--- WORK INSTRUCTION ---
Your transcription must include every record word for word and no pictures.

--- EXERCISE INPUTS ---

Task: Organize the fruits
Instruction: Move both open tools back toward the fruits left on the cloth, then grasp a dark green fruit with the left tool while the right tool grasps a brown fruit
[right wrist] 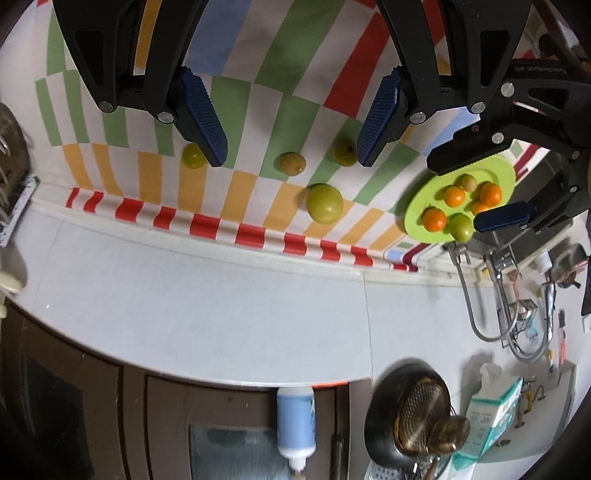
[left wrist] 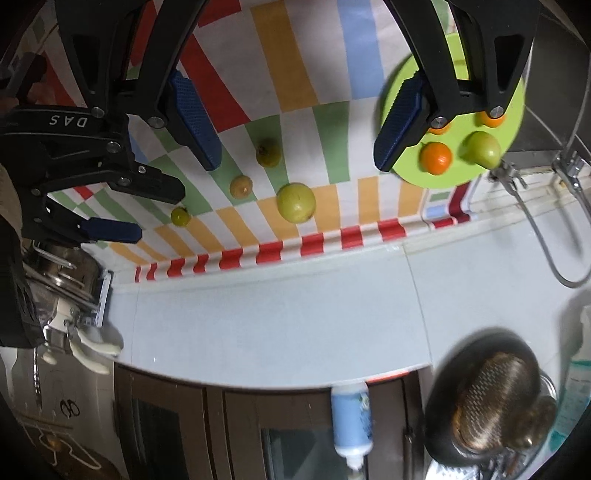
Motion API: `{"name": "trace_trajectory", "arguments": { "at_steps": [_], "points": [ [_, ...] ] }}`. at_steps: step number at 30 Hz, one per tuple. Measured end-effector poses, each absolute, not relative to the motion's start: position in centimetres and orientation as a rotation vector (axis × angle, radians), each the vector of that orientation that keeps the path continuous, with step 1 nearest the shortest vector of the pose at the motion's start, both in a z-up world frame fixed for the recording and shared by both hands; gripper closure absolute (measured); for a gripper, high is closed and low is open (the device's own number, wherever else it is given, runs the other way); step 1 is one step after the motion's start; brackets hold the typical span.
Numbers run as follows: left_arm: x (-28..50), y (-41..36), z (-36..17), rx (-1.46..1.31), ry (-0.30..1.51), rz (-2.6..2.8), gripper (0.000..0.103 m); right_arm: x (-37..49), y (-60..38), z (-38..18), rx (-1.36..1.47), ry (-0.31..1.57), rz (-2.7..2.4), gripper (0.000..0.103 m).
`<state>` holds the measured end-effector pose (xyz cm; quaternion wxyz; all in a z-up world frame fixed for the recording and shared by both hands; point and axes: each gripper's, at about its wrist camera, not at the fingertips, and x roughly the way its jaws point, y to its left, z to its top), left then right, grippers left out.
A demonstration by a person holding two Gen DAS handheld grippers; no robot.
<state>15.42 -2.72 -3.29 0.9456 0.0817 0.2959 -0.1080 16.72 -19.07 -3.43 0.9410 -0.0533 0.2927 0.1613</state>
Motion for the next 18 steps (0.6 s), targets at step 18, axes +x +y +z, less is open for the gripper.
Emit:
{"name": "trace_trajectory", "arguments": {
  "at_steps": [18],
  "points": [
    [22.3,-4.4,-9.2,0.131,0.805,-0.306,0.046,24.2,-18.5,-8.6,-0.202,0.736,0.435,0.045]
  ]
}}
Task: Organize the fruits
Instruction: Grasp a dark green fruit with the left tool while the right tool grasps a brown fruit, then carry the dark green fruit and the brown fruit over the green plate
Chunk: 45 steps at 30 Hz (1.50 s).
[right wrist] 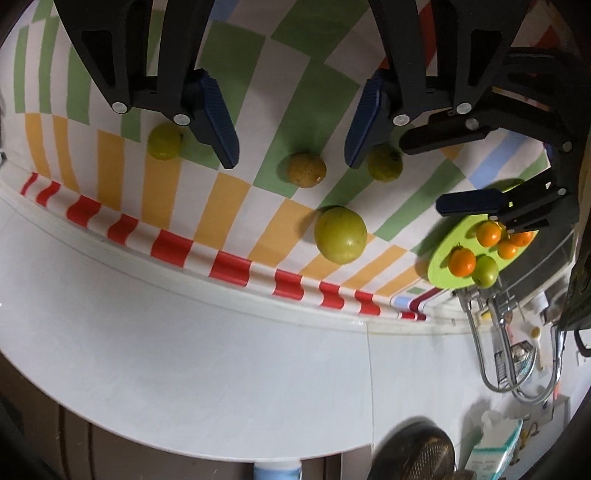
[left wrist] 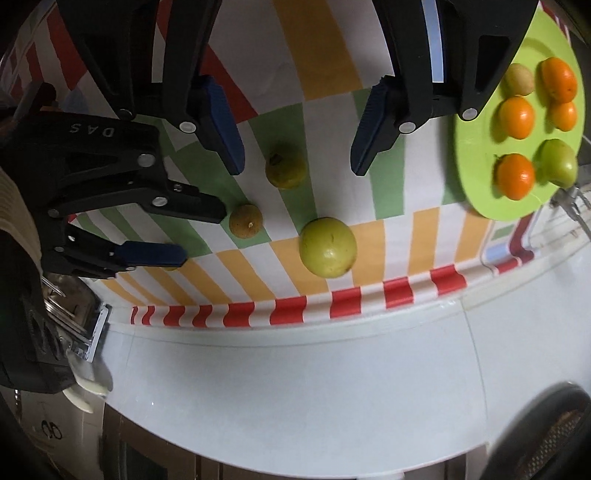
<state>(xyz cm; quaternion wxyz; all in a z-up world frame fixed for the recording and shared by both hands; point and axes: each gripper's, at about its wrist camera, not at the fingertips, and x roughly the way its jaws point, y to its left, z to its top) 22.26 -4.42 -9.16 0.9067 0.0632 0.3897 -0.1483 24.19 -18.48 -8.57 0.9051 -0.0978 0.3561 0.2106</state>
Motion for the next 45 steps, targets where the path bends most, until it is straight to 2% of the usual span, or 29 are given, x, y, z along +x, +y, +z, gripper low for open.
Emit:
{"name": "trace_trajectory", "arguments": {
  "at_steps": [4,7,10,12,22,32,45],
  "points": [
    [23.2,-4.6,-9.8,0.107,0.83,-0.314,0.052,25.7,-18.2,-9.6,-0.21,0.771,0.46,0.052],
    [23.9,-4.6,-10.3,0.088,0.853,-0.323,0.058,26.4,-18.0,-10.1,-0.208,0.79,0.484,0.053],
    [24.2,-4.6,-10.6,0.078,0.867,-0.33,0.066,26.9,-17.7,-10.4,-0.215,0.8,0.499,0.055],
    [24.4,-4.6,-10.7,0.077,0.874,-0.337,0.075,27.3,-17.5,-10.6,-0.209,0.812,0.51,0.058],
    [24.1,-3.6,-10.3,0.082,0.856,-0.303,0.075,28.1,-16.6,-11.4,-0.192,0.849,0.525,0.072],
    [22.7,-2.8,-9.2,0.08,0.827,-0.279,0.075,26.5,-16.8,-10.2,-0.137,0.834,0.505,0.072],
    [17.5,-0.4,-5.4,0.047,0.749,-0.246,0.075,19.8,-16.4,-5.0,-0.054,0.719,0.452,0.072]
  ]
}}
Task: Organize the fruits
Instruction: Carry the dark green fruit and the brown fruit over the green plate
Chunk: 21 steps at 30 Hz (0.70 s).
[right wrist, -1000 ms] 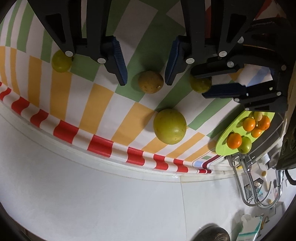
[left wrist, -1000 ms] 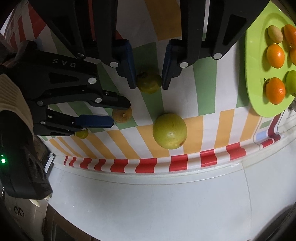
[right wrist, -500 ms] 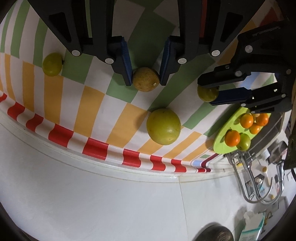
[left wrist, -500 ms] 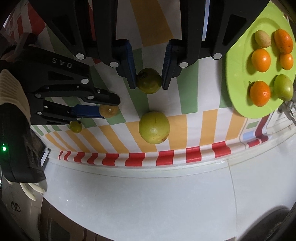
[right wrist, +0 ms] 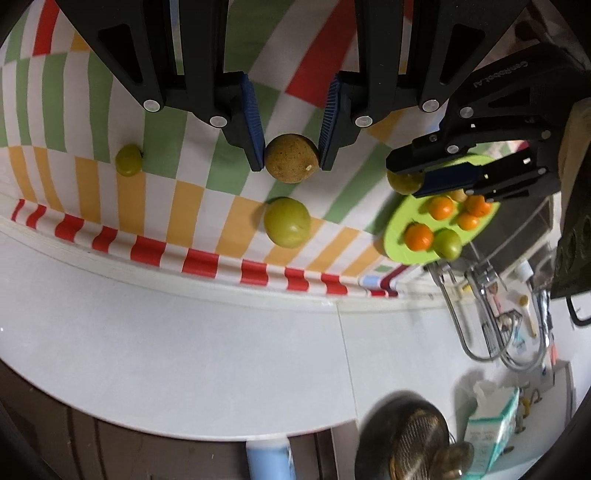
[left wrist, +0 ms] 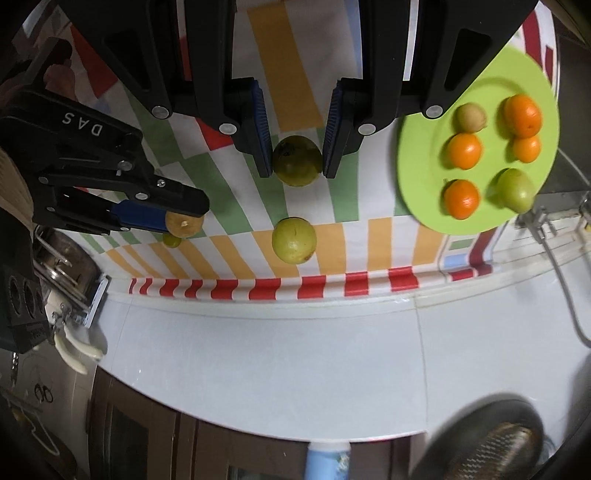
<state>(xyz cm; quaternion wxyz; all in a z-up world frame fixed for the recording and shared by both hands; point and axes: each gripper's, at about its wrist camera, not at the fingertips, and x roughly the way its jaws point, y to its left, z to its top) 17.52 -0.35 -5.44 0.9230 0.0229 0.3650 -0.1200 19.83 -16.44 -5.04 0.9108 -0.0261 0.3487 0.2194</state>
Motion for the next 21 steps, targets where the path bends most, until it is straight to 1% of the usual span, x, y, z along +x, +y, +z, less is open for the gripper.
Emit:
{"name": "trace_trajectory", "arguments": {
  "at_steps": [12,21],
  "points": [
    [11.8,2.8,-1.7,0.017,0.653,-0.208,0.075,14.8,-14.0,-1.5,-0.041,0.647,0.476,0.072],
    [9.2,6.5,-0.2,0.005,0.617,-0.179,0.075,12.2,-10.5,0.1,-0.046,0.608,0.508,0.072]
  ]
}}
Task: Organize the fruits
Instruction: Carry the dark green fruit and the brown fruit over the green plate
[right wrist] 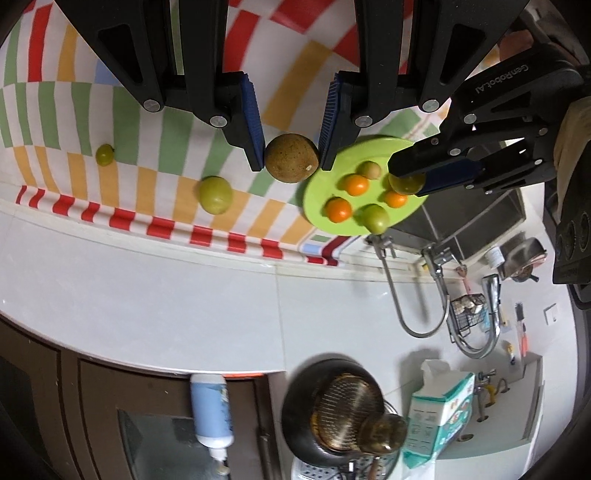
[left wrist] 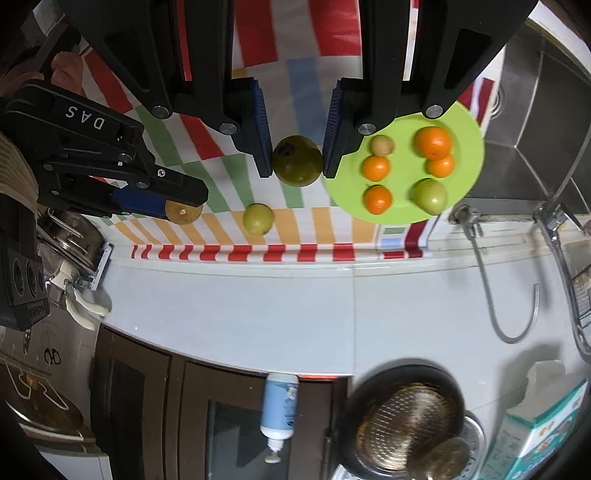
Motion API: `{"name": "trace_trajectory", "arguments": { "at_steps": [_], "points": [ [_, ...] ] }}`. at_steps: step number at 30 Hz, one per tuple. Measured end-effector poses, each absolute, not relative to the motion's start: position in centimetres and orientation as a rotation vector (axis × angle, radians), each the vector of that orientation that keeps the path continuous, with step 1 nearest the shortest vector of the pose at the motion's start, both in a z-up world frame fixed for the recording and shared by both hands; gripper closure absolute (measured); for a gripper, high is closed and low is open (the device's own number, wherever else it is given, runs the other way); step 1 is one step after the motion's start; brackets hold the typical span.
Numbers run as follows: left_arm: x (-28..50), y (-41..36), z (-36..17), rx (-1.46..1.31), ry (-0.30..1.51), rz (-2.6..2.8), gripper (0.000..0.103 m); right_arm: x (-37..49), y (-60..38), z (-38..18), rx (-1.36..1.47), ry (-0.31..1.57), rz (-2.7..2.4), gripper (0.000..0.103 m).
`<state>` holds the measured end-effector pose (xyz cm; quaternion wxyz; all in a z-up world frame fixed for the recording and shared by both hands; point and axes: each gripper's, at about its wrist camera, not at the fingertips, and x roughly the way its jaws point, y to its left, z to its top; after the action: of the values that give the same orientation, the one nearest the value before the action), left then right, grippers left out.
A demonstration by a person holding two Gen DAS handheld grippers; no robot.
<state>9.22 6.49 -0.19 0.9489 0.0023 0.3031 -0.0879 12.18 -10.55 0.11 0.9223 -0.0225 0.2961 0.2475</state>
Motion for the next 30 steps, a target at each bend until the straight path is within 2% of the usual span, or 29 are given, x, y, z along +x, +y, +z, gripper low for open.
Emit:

--- OUTPUT OF THE TASK ---
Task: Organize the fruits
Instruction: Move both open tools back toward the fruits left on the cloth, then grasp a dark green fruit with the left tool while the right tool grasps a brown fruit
[right wrist] 
[left wrist] 
Motion API: `{"name": "trace_trajectory", "arguments": { "at_steps": [_], "points": [ [_, ...] ] }}`. at_steps: step number at 30 Hz, one per tuple. Measured end-effector poses, each absolute, not relative to the motion's start: position in centimetres and orientation as a rotation vector (axis × angle, radians), each the vector of that orientation that keeps the path continuous, with step 1 nearest the shortest vector of the pose at the motion's start, both in a z-up world frame fixed for the recording and shared by both hands; gripper closure absolute (measured); for a gripper, high is closed and low is open (the device's own number, wherever else it is given, runs the other way); step 1 is one step after the motion's start; brackets hold the typical span.
Numbers run as follows: left_arm: x (-28..50), y (-41..36), z (-36..17), rx (-1.46..1.31), ry (-0.30..1.51), rz (-2.6..2.8), gripper (0.000..0.103 m); right_arm: x (-37..49), y (-60..38), z (-38..18), rx (-1.36..1.47), ry (-0.31..1.57), rz (-2.7..2.4), gripper (0.000..0.103 m).
`<state>` holds the measured end-effector pose (xyz cm; quaternion wxyz; all in a z-up world frame fixed for the recording and shared by both hands; point and axes: each gripper's, at about its wrist camera, not at the fingertips, and x roughly the way its jaws point, y to its left, z to its top), left then right, grippers left out.
A demonstration by a person holding two Gen DAS handheld grippers; no robot.
<state>15.42 -2.72 -3.29 0.9456 0.0817 0.2959 -0.1080 16.72 -19.07 -3.43 0.9410 -0.0533 0.2927 0.1613</state>
Motion for the next 18 steps (0.6 s), targets at step 18, axes +x +y +z, less is open for the gripper.
Emit:
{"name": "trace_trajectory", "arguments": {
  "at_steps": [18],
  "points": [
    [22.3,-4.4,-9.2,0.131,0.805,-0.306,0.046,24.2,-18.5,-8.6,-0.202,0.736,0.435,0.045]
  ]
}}
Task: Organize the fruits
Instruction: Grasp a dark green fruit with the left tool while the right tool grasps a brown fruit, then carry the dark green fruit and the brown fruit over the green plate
Chunk: 45 steps at 30 Hz (1.50 s).
[right wrist] 
[left wrist] 
<state>(xyz cm; quaternion wxyz; all in a z-up world frame fixed for the recording and shared by both hands; point and axes: each gripper's, at about its wrist camera, not at the fingertips, and x roughly the way its jaws point, y to its left, z to its top) 22.26 -4.42 -9.16 0.9067 0.0632 0.3897 -0.1483 24.19 -18.48 -8.57 0.9051 -0.0978 0.3561 0.2106</state>
Motion for the next 45 steps, targets where the path bends most, until it is straight to 2% of the usual span, or 29 are given, x, y, z along +x, +y, +z, gripper low for open.
Emit:
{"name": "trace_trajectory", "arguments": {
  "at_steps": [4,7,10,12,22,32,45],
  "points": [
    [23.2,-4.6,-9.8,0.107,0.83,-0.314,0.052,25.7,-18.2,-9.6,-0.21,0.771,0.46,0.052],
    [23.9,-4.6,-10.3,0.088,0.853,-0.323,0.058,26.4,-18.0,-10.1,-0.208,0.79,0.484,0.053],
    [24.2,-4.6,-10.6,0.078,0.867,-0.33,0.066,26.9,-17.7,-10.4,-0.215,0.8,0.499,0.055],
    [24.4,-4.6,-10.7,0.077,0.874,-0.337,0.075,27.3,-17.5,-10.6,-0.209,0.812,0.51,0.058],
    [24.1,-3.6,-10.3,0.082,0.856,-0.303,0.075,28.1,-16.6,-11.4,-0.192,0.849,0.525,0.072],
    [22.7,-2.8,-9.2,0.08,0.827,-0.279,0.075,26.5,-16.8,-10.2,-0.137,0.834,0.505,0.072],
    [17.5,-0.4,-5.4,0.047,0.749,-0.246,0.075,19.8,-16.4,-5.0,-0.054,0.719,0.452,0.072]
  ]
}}
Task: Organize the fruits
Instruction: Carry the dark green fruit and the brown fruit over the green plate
Chunk: 21 steps at 30 Hz (0.70 s).
[right wrist, -1000 ms] 
[left wrist, -1000 ms] 
[right wrist, -500 ms] 
[left wrist, -500 ms] 
[right wrist, +0 ms] 
[left wrist, +0 ms] 
<state>(xyz cm; quaternion wxyz; all in a z-up world frame fixed for the recording and shared by both hands; point and axes: each gripper's, at about its wrist camera, not at the fingertips, and x roughly the way its jaws point, y to its left, z to its top) 17.52 -0.35 -5.44 0.9230 0.0229 0.3650 -0.1200 19.83 -16.44 -5.04 0.9108 -0.0261 0.3487 0.2194</state>
Motion for the next 21 steps, targets where the path bends most, until it is straight to 1% of the usual span, x, y, z along +x, +y, +z, less is open for the gripper.
Emit:
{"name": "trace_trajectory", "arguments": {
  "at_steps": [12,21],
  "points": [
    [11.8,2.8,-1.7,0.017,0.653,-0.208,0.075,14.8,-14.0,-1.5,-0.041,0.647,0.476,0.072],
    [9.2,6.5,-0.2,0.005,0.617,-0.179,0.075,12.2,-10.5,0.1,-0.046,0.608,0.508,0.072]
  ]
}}
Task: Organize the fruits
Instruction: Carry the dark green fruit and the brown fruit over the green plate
[right wrist] 
[left wrist] 
Motion API: `{"name": "trace_trajectory", "arguments": { "at_steps": [_], "points": [ [_, ...] ] }}`. at_steps: step number at 30 Hz, one per tuple. Measured end-effector poses, each absolute, not relative to the motion's start: position in centimetres and orientation as a rotation vector (axis × angle, radians), each the vector of that orientation that keeps the path continuous, with step 1 nearest the shortest vector of the pose at the motion's start, both in a z-up world frame fixed for the recording and shared by both hands; gripper closure absolute (measured); for a gripper, high is closed and low is open (the device's own number, wherever else it is given, runs the other way); step 1 is one step after the motion's start; brackets hold the typical span.
Numbers run as follows: left_arm: x (-28..50), y (-41..36), z (-36..17), rx (-1.46..1.31), ry (-0.30..1.51), rz (-2.6..2.8), gripper (0.000..0.103 m); right_arm: x (-37..49), y (-60..38), z (-38..18), rx (-1.36..1.47), ry (-0.31..1.57), rz (-2.7..2.4), gripper (0.000..0.103 m).
`<state>` holds the measured end-effector pose (xyz cm; quaternion wxyz; all in a z-up world frame fixed for the recording and shared by both hands; point and axes: each gripper's, at about its wrist camera, not at the fingertips, and x roughly the way its jaws point, y to its left, z to its top; after the action: of the values that give the same orientation, the one nearest the value before the action), left then right, grippers left out.
A demonstration by a person holding two Gen DAS handheld grippers; no robot.
<state>9.22 6.49 -0.19 0.9489 0.0023 0.3031 -0.0879 12.18 -10.55 0.11 0.9223 -0.0225 0.2961 0.2475</state>
Motion for the next 30 steps, a target at each bend until the straight path is within 2% of the usual span, or 29 are given, x, y, z along +x, +y, +z, gripper low for open.
Emit:

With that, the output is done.